A: There is no doubt that the trade agreement between the two largest economies in the world (China and America) had a strong impact on the global economy until the Corona pandemic emerged to dominate the world’s markets and economies.
As it is clear that relations are still fragile, despite the signing of the first stage of the deal, and moving forward to the second stage will be difficult, especially as the US accuses China of a slow response and action to deal with the virus spread.
If the trade relations between the two countries deteriorate further, the effect of the trade agreement may become almost non-existent and the financial markets will be more negatively affected. The damage in stock markets would be severe as financial markets cannot withstand a trade war while they have not yet recovered from the impact of the coronavirus outbreak.
Q: How will the UK/European economy now be impacted by the Brexit?
A: The impact of the Brexit without a good trade deal between the UK and the EU would have a devastating economic impact on both sides, with a harsher effect on the British economy, which may shrink 15% in the second quarter of 2020 as a result of the Covid-19 outbreak.

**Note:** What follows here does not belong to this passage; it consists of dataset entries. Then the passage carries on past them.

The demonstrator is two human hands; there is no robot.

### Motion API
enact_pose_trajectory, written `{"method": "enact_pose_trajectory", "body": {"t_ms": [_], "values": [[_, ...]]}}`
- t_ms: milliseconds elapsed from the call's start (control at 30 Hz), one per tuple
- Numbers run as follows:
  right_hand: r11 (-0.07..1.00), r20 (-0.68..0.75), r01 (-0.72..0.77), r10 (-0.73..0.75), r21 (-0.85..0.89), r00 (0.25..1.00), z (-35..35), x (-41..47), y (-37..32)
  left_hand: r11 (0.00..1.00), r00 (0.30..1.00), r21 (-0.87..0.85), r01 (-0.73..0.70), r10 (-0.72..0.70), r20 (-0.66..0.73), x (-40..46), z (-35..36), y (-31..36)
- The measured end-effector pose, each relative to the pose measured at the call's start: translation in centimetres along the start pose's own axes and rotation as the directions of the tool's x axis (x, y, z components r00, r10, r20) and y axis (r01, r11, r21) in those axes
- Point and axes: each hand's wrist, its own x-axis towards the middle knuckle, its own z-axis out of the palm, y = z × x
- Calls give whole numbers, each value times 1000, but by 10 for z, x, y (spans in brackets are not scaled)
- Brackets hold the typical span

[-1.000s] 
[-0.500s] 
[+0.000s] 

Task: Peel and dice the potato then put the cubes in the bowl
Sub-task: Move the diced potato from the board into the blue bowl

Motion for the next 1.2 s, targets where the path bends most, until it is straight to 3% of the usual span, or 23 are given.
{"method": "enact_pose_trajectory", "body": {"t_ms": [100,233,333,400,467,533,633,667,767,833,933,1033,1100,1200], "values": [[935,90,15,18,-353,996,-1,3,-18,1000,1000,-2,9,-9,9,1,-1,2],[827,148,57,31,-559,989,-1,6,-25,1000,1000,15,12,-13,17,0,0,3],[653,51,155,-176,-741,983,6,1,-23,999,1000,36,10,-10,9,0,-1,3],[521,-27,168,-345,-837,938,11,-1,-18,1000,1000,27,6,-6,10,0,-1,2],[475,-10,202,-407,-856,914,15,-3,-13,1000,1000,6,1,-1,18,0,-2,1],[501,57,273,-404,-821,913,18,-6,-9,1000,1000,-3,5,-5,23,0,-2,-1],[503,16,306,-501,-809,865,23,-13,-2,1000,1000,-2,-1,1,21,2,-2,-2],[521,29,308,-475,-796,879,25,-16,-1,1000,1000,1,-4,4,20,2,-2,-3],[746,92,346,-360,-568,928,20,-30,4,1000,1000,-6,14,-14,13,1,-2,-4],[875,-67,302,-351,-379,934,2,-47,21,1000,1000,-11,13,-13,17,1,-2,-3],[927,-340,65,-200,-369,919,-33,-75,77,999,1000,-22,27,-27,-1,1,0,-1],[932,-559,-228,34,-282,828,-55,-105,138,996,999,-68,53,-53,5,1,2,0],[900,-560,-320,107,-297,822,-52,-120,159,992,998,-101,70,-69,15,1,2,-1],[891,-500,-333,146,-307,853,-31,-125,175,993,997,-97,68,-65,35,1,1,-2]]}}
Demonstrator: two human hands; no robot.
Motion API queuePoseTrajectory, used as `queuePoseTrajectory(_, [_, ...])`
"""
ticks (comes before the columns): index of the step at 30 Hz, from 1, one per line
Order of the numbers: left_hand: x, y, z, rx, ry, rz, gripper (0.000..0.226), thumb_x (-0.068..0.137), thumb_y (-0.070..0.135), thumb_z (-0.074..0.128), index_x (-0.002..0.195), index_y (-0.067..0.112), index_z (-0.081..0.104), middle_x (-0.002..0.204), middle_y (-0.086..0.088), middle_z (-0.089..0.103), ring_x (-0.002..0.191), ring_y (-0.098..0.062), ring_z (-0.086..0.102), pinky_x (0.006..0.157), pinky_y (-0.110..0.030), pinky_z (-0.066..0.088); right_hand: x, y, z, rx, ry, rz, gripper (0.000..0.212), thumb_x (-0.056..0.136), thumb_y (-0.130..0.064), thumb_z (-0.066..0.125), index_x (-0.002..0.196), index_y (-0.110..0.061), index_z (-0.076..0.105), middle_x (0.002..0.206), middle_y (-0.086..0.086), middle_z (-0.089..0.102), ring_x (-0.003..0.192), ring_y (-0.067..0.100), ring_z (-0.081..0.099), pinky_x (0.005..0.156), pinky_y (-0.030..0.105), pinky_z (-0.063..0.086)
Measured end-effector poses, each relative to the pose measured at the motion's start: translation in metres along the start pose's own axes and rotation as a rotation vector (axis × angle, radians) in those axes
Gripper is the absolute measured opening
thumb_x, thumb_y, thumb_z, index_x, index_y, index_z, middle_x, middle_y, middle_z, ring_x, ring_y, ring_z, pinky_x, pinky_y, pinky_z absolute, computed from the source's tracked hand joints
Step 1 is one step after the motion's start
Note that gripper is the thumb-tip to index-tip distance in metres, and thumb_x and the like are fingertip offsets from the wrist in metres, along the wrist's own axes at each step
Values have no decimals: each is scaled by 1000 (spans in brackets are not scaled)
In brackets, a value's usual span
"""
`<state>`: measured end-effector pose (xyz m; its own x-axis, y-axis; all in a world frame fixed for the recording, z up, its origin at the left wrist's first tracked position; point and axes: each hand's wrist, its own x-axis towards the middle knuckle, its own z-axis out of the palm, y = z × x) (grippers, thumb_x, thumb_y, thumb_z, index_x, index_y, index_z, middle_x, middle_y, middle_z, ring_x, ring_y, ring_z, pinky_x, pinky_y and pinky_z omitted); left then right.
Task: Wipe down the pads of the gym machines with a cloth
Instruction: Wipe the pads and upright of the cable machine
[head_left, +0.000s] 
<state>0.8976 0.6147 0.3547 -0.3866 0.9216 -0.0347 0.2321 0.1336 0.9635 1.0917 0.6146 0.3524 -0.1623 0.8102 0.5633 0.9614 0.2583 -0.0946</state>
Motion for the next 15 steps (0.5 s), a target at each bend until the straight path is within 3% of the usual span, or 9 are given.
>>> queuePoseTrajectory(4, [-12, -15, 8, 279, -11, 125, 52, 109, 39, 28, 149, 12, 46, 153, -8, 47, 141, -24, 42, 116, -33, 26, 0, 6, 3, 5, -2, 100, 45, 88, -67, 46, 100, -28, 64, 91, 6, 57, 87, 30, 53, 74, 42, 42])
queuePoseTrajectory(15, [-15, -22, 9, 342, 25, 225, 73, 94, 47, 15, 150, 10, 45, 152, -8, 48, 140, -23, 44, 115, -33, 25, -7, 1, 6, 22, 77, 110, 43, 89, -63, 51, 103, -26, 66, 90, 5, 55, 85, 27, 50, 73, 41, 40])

Higher cost of inputs and outputs from the EU would raise the price of the products imported by the UK, and this would exert more pressure on households, who are already adapting their spending habits to deal with the coronavirus.
The euro nations, on the other hand, are currently on the brink of another debt crisis due to the current fragility of the euro’s largest economies – Germany, France, Italy and Spain – and therefore the UK exit would add a further negative impact since Britain is a key trading partner to many eurozone countries. The UK’s exit could also result in a 75-billion-euro gap in the EU’s budget and could examine the EU’s ability to manage another economic crisis without collapsing.